Open rimidalvk opened 1 year ago
Project Update and Task Decomposition:
Connecting to Google Sheets. - Done
Reading Data (links and Publication time) from the main tab. - Done
Reading data from the Config Table and developing decision-making algorithm - In Progress Period: 1 day
Module for data filtration based on the main rules (from the config) Period: 1 day
Module for scrapper error logging (reading, writing, managing data) Period: 2 days
Module of writing the scrapper run results (start time, end time, errors and etc.) Period: 0.5 days
Module of writing scrapper's result data to the Google Sheets. Period: 0.5 days
Debugging/Refactoring the operation of all modules between each other Period: 1 day
Updates will be provided upon tasks realization.
Update:
Connecting to Google Sheets. - Done Reading Data (links and Publication time) from the main tab. - Done Reading data from the Config Table and developing decision-making algorithm - Done Module for data filtration based on the main rules (from the config) - Done (testing)
Module of writing scrapper's result data to the Google Sheets. - In Progress
Proposed issues for time and planning:
Issue #2: Develop Logger Module
Description: Develop logger.py to handle all logging needs of the application, including cycle start/end times, next cycle plan, IP address, computer name, etc. The logs should be structured as outlined in this Google Sheet: Link.
Issue #3: Develop Basic Scraper Module
Description: Develop a basic scraper module that will be used as a template for the social media scrapers. The scraper should be able to take a URL and return data based on the provided configuration. Make sure to implement measures that mimic human browsing behavior to prevent being blocked by the social media platforms.

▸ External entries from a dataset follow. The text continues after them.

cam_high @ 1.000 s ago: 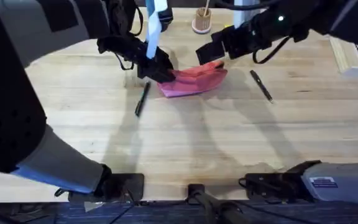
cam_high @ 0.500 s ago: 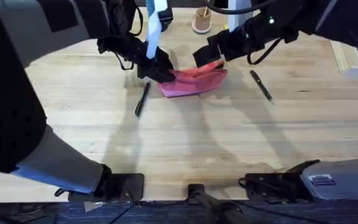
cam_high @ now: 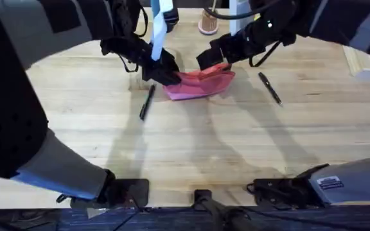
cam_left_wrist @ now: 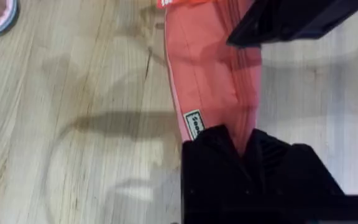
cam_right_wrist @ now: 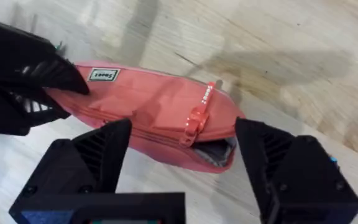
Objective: Unzip the bag, pick up the pens from the table one at a time and place them inside, then zip the bag closed.
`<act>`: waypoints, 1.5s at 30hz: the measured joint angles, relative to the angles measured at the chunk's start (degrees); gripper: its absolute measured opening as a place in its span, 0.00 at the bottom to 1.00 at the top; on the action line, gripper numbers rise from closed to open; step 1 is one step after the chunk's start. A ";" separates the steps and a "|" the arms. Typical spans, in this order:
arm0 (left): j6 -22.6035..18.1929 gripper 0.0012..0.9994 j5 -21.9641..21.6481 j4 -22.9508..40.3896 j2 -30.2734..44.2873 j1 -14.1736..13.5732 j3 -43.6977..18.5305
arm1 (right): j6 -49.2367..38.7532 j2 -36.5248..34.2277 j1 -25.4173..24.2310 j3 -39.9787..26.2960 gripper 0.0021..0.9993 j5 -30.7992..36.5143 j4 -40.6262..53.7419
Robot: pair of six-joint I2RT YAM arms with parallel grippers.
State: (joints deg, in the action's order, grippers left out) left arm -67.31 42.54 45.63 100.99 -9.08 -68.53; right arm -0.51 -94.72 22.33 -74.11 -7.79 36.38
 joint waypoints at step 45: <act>0.00 0.04 -0.34 0.28 0.00 0.00 0.00 | 0.94 -3.91 -0.62 -0.04 0.21 2.44 1.39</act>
State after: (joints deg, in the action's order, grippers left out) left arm -67.31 42.21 45.91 100.99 -9.08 -68.53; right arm 0.43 -98.63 21.70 -74.15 -5.36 37.77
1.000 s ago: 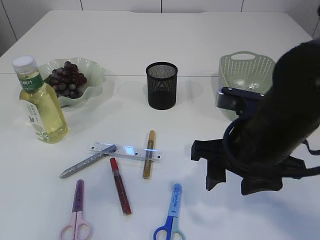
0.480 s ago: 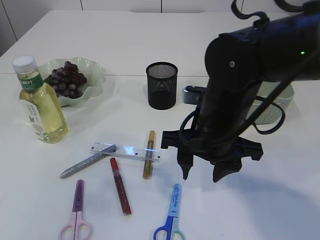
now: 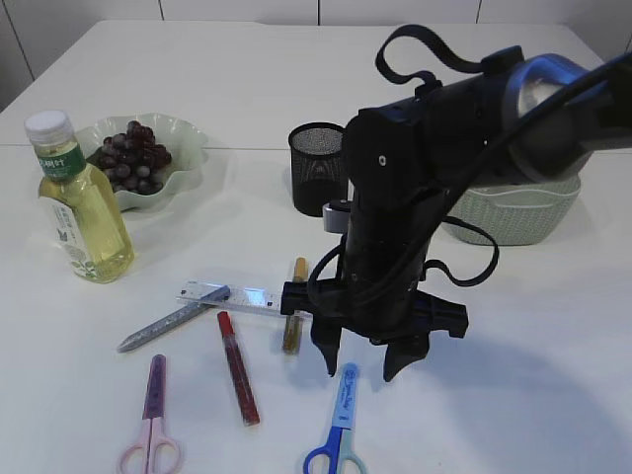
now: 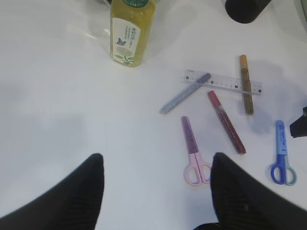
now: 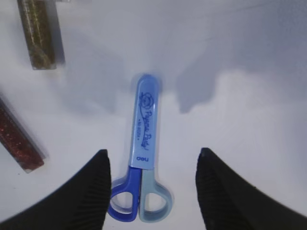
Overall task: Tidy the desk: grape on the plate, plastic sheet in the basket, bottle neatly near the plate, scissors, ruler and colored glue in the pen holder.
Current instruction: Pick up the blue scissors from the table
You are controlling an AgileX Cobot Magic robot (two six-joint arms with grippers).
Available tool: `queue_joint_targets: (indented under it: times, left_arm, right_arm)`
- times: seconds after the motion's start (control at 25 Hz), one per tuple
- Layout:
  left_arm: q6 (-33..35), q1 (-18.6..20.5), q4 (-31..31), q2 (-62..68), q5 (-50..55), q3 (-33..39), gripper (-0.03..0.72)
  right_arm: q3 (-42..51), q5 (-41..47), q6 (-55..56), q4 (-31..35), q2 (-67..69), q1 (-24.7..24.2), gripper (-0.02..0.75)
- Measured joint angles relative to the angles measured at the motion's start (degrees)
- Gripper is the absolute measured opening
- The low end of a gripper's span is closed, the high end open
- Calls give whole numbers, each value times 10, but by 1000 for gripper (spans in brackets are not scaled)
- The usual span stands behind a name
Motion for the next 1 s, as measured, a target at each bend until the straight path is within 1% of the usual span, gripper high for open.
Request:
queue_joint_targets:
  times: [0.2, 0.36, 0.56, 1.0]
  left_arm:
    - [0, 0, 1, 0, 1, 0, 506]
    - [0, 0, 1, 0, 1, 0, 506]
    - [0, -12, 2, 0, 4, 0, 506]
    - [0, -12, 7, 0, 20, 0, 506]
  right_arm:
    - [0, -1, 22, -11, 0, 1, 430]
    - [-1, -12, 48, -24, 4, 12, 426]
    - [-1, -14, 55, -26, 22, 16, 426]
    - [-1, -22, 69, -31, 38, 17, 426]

Issue #4: Develop LinkedIn Scraper
Description: Using the basic scraper module as a template, develop the linkedin_scraper.py module to handle scraping from LinkedIn.

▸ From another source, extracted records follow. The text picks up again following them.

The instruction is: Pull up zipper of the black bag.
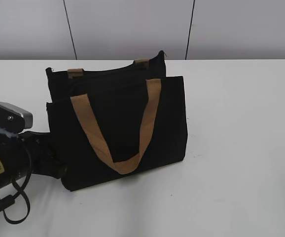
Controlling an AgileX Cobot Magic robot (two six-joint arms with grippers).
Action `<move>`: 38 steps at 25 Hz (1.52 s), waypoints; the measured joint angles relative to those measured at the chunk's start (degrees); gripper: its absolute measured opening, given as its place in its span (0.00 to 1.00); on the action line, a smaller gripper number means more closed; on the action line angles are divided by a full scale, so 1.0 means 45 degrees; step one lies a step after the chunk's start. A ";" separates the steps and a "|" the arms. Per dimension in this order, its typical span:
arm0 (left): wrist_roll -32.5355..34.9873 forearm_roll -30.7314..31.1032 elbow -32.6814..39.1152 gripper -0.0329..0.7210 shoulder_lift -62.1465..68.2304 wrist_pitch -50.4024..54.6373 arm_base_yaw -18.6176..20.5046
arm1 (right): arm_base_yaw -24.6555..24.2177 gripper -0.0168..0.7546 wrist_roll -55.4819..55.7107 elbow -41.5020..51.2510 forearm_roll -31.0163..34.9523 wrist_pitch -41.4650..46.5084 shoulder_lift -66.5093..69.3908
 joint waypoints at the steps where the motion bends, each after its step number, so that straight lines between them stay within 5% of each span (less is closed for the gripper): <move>1: 0.0000 0.0012 0.0000 0.35 0.0000 -0.0013 0.0000 | 0.0000 0.64 0.0000 0.0000 0.0000 0.0000 0.0000; 20: 0.0000 0.0031 0.0000 0.34 0.0135 -0.0380 0.0000 | 0.0000 0.64 0.0000 0.0000 0.0000 0.0000 0.0000; 27: 0.0000 -0.0090 0.0000 0.08 0.0235 -0.0401 0.0000 | 0.0000 0.64 0.0000 0.0000 0.0000 0.0000 0.0000; 38: -0.0036 -0.0153 0.0000 0.06 -0.0293 -0.0080 0.0000 | 0.0000 0.64 0.0000 0.0000 0.0000 0.0000 0.0000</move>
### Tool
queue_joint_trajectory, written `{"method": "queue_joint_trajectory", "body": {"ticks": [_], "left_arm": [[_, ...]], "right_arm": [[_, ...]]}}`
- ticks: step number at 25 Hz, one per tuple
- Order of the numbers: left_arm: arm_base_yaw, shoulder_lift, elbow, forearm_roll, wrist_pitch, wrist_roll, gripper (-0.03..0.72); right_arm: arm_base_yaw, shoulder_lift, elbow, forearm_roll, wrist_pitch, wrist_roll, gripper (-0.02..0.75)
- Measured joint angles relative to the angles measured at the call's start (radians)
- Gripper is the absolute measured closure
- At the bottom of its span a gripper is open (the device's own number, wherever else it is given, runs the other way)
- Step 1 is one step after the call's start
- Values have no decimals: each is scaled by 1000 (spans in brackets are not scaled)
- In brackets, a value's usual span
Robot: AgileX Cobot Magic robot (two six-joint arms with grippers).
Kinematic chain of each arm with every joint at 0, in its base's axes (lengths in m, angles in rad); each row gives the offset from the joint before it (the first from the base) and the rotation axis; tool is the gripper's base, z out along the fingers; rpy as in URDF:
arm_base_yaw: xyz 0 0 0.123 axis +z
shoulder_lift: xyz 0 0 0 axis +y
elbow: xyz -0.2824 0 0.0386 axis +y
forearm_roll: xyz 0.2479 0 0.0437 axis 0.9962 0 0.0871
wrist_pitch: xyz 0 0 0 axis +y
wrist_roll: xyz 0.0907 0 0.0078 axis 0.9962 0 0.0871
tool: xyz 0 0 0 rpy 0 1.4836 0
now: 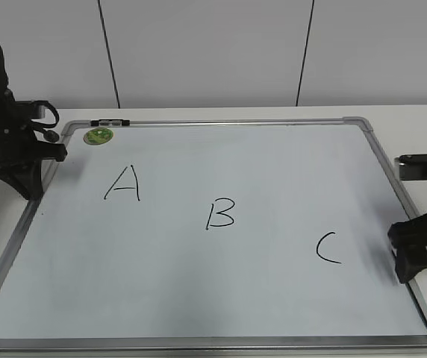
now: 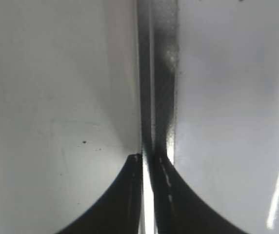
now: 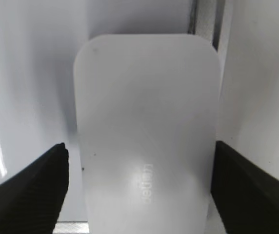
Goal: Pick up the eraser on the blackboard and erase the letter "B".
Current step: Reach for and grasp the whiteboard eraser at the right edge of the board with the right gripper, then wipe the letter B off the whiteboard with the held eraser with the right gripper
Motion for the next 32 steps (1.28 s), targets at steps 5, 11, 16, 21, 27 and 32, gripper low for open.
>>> {"method": "queue_joint_trajectory", "body": {"ticks": [5,11,16,21,27,32], "left_arm": [[2,0,0,-3,0,0,639],[1,0,0,-6,0,0,635],[3,0,0,-10,0,0,632],[3,0,0,-12,0,0,629],[5,0,0,-19,0,2,626],[5,0,0,-23,0,2,625]], "right_arm": [[0,46,-2,10,-10,4,80],[0,50,-2,10,-15,4,193],[0,50,-2,10,-15,4,214],[0,50,-2,10,-16,4,215],[6,57,-94,38,80,2,215],[76,88,-293,45,207,-9,216]]}}
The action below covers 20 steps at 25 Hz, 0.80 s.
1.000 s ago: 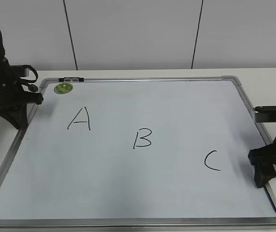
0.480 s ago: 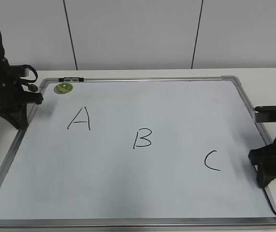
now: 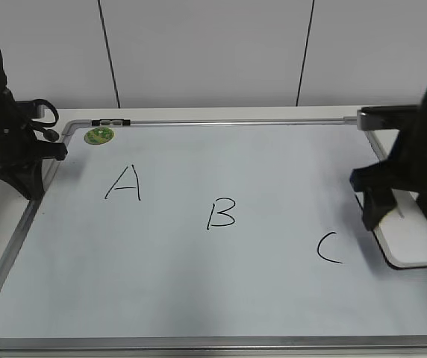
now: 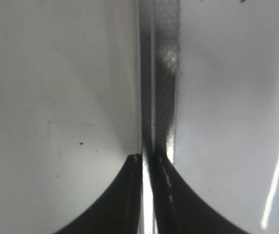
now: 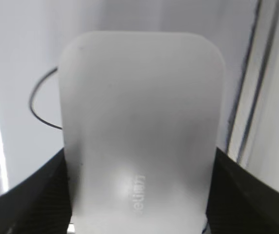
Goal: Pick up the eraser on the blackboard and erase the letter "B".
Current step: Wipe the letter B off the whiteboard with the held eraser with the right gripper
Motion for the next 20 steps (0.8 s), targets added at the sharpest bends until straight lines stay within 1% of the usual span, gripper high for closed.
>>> {"method": "queue_joint_trajectory", "body": {"ticks": [6,10,12,15,18,20], "left_arm": [[0,0,0,-4,-2,0,624],[0,0,0,-4,-2,0,622],[0,0,0,-6,-2,0,620],[0,0,0,-7,-4,0,618],[0,0,0,-7,-4,0,617],[0,0,0,-7,-4,0,615]], "right_arm": [[139,192,-292,-2,140,-4,216],[205,331,-502,-2,170,-5,216],[227,392,-607,-2,173,-5,216],[252,472,-720,-2,174,-5,216],[265,526,-784,4,177,-5,216],[272,555,-799,9,178,-5,216]]}}
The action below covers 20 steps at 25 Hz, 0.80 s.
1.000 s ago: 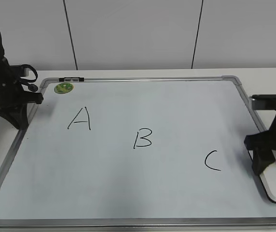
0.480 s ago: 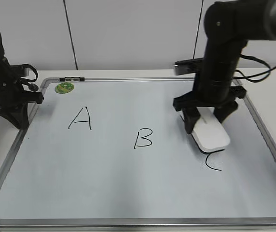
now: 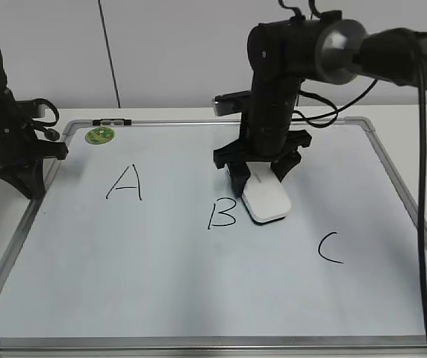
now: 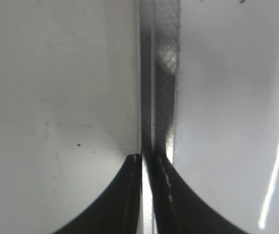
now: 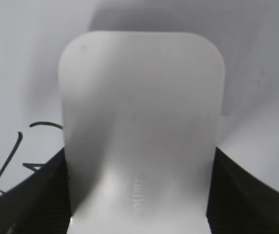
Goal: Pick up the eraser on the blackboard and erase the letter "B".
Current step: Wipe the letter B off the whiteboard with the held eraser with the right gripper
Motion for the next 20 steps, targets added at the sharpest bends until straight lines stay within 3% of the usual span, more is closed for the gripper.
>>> {"method": "queue_joint_trajectory", "body": {"ticks": [13,20], "left_arm": [[0,0,0,0,0,0,608],[0,0,0,0,0,0,608]], "right_arm": [[31,49,-28,-13,20,-4,216],[121,51,-30,0,20,-24,216]]}}
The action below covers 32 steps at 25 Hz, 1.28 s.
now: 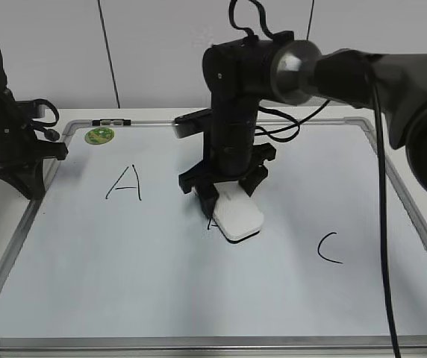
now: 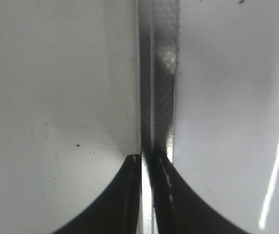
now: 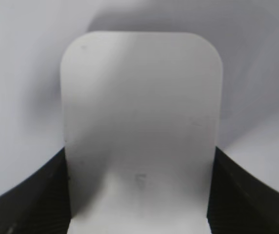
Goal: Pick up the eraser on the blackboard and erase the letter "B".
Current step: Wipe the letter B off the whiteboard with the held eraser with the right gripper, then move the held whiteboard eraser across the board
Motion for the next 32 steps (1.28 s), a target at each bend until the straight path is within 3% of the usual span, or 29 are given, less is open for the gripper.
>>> {"method": "queue_joint_trajectory", "body": {"ticks": [14,21,25,32], "left_arm": [[0,2,0,0,-2,0,608],[0,2,0,-4,-2,0,608],[0,2,0,-6,-4,0,608],[0,2,0,-8,-5,0,607]], "right_arm": [[135,2,0,113,-5,-28,216],[144,-39,20,-10,-12,73,217],[114,-117,20,-97,-10,115,217],[-11,-222,101,-138,-10,136,217]]}}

Issue #5: Develop Reddit Scraper
Description: Using the basic scraper module as a template, develop the reddit_scraper.py module to handle scraping from Reddit.

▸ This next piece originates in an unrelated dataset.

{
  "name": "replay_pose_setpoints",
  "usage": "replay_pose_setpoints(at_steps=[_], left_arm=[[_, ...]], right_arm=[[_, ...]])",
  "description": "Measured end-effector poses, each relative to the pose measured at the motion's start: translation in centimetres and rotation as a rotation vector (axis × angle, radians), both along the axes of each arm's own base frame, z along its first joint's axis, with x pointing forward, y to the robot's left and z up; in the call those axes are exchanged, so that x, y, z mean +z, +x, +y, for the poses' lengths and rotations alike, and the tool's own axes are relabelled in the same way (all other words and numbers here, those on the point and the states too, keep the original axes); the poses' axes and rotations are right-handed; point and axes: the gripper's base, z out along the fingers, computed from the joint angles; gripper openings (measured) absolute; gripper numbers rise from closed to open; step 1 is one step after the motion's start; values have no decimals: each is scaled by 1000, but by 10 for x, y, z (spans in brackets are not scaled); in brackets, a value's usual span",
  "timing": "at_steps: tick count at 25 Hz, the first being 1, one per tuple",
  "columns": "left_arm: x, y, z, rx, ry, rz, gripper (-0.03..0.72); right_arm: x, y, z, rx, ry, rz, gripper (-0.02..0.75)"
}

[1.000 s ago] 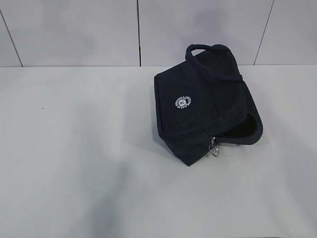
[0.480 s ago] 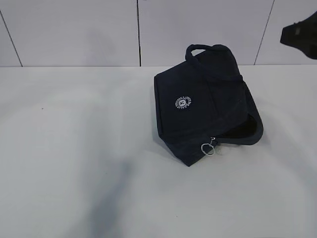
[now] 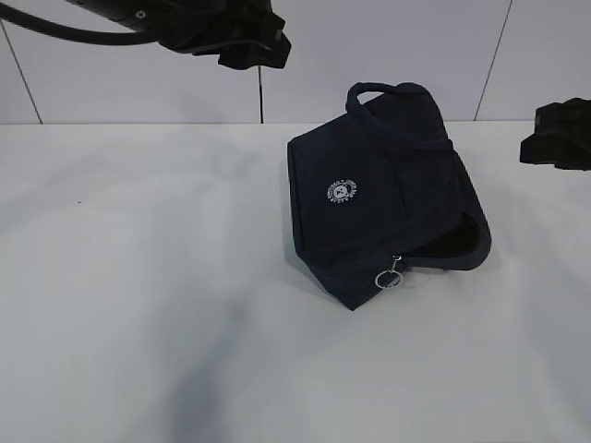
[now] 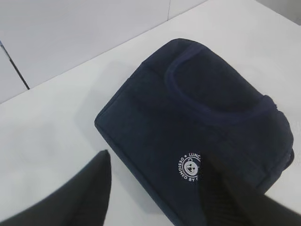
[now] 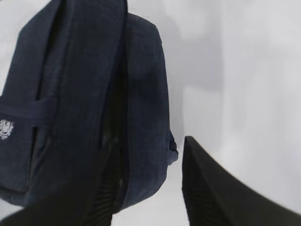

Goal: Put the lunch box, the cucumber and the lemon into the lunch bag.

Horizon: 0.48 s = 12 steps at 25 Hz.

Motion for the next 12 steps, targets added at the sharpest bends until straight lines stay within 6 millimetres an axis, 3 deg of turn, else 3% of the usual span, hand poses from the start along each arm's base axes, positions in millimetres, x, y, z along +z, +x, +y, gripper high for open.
replay_pose_setpoints(at_steps=[5, 12], left_arm=[[-5, 2, -2, 2, -2, 18, 424], [-18, 7, -6, -5, 32, 71, 424]], right_arm=[[-16, 32, -11, 31, 59, 90, 328], [-44, 70, -33, 122, 307, 165, 328]])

Issue #6: Develop Medium Scraper
Description: Using the basic scraper module as a template, develop the medium_scraper.py module to handle scraping from Medium.
Issue #7: Develop Google Sheets Integration
Description: Develop google_sheets.py module that will handle all interactions with Google Sheets, including data storage and retrieval.
Issue #8: Develop Configuration File Parser with Google Sheets Integration
Description: Update config.py to fetch and update configuration settings from Google Sheets at the beginning of each cycle.
Issue #9: Link Scrapers to Google Sheets Integration
Description: Connect the social media scrapers to the Google Sheets integration to ensure data flows correctly from the scraper to Google Sheets.
Issue #10: Implement Cycle Management in main.py
Description: Implement the cycle management described in the project workflow within main.py. This includes running scrapers based on the configuration file, planning the next cycle, and logging.
Issue #11: Implement Post Link Fetching and Filtering
Description: Implement the functionality to fetch all links to posts and comments from Google Sheets and filter them according to the rules defined in the configuration to determine which links will need to be scraped. This should be integrated with the cycle management in main.py.